701.344.  1.  In geographic areas determined to be of high risk for lead poisoning as set forth in section 701.342, every child care facility, as defined in section 210.201, RSMo, and every child care facility affiliated with a school system, a business organization or a nonprofit organization shall, within thirty days of enrolling a child, require the child's parent or guardian to provide evidence of lead poisoning testing in the form of a statement from the health care professional that administered the test or provide a written statement that states the parent's or guardian's reason for refusing such testing.  If there is no evidence of testing, the person in charge of the facility shall provide the parent or guardian with information about lead poisoning and locations in the area where the child can be tested.  When a parent or guardian cannot obtain such testing, the person in charge of the facility may arrange for the child to be tested by a local health officer with the consent of the child's parent or guardian.  At the beginning of each year of enrollment in such facility, the parent or guardian shall provide proof of testing in accordance with the provisions of sections 701.340 to 701.349 and any rules promulgated thereunder.

2.  No child shall be denied access to education or child care because of failure to comply with the provisions of sections 701.340 to 701.349.

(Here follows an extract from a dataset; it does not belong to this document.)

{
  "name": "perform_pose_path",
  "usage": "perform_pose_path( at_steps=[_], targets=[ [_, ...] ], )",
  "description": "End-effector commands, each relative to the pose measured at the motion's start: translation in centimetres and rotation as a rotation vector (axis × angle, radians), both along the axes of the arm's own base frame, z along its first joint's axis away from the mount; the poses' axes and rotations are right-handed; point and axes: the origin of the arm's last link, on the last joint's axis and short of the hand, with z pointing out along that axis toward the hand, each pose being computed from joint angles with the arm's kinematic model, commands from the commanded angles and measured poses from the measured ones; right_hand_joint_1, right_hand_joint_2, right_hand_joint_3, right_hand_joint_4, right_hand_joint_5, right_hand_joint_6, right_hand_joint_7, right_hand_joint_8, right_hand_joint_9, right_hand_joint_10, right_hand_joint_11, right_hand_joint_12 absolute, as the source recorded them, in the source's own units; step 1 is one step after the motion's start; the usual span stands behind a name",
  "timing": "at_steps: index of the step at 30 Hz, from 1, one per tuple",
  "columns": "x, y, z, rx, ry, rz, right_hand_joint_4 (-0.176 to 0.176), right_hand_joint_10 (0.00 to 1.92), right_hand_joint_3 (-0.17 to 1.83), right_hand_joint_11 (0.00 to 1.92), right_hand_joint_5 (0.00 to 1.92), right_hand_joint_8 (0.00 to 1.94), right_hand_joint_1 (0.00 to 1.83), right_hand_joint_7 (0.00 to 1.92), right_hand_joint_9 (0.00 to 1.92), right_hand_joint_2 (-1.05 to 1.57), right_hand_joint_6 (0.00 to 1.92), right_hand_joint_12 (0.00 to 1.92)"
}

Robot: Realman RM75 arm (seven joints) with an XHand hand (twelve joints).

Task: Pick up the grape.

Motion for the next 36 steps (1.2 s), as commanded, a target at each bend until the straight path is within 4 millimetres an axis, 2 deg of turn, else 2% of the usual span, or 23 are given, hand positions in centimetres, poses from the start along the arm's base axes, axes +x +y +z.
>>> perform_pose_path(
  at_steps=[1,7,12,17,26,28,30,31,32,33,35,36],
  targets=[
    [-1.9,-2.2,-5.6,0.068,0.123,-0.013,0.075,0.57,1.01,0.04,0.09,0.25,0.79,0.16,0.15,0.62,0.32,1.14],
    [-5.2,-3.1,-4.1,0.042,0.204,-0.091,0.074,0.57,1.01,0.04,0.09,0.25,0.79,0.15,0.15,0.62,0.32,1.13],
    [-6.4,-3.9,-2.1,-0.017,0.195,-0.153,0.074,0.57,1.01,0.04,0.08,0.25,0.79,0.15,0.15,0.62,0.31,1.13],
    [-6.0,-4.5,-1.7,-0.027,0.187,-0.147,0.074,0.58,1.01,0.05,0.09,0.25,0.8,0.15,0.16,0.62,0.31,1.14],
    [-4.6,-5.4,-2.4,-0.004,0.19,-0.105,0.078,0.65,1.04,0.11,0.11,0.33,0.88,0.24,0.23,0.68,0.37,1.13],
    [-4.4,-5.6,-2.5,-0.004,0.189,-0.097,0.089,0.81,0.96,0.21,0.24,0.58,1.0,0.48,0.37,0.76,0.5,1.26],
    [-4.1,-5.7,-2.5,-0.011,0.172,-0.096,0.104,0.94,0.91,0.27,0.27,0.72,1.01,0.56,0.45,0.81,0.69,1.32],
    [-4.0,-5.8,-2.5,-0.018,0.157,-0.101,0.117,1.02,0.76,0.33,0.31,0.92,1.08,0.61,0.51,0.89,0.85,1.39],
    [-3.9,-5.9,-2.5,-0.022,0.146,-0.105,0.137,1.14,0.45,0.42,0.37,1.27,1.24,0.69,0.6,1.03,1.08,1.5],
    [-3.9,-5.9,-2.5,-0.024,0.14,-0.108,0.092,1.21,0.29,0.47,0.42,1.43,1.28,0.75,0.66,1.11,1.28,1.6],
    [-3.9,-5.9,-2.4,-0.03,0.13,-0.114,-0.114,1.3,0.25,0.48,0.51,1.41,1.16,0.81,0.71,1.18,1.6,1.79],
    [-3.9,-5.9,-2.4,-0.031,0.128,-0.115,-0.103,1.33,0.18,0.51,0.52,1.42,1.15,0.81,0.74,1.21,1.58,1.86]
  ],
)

701.345.  1.  There is hereby created in the state treasury the "Childhood Lead Testing Fund".  The state treasurer shall deposit to the credit of the fund all moneys which may be appropriated to it by the general assembly and also any gifts, contributions, grants, bequests or other aid received from federal, private or other sources related to lead testing, education and screening.  The general assembly may appropriate moneys to the fund for the support of the childhood lead testing program established in sections 701.340 to 701.349.  The moneys in the fund shall be used to fund the administration of childhood lead programs, the administration of blood tests to uninsured children, educational materials and analysis of lead blood test reports and case management.

2.  Notwithstanding the provisions of section 33.080, RSMo, to the contrary, moneys in the fund shall not revert to the credit of the general revenue fund at the end of the biennium.

701.346.  The department of health shall promulgate rules to implement the provisions of sections 701.340 to 701.349.  No rule or portion of a rule promulgated under the authority of sections 701.340 to 701.349 shall become effective unless it has been promulgated pursuant to chapter 536, RSMo.

701.348.  Nothing in sections 701.340 to 701.349 shall prohibit a political subdivision of this state or a local board of health from enacting and enforcing ordinances, rules or laws for the prevention, detection and control of lead poisoning which provide the same or more stringent provisions as sections 701.340 to 701.349, or the rules promulgated thereunder.

701.349.  If any provisions of sections 701.340 to 701.349, or the application thereof, to any persons or circumstances is held invalid, such validity shall not affect other provisions or applications of sections 701.340 to 701.349 that can be given effect without the invalid provision or application, and to this end the provisions of sections 701.340 to 701.349 are declared to be severable.